### [Work order]
Looking through the data, please report how many lines contain the string "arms", giving nothing but the number.

=======

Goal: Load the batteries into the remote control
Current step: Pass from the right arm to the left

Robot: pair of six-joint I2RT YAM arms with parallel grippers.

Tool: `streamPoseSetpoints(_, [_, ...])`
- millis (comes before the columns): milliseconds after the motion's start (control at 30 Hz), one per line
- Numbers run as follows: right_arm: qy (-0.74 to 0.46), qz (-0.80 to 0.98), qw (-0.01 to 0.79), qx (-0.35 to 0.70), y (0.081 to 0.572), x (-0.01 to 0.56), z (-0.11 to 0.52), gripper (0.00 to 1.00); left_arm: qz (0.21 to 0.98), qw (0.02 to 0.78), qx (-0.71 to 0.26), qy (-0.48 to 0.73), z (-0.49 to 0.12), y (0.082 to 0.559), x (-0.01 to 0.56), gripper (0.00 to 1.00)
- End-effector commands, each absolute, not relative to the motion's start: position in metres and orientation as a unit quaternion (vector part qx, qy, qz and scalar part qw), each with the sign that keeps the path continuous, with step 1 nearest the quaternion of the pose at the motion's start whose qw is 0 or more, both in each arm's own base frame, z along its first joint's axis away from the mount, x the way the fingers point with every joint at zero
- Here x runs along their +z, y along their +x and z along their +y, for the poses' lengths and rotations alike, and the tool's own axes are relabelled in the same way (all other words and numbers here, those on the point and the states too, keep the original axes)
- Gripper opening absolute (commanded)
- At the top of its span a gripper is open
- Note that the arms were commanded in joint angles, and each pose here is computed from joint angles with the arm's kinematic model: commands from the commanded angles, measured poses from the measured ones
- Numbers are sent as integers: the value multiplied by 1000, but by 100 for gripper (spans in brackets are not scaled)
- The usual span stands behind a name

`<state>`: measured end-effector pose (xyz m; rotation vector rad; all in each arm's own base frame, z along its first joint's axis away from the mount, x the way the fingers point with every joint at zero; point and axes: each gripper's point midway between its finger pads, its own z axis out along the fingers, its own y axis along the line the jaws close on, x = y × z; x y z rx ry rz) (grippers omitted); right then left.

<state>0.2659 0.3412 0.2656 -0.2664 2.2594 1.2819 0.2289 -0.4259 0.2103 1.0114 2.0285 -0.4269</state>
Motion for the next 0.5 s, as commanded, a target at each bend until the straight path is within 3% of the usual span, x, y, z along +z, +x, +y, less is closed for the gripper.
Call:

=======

### [Written solution]
2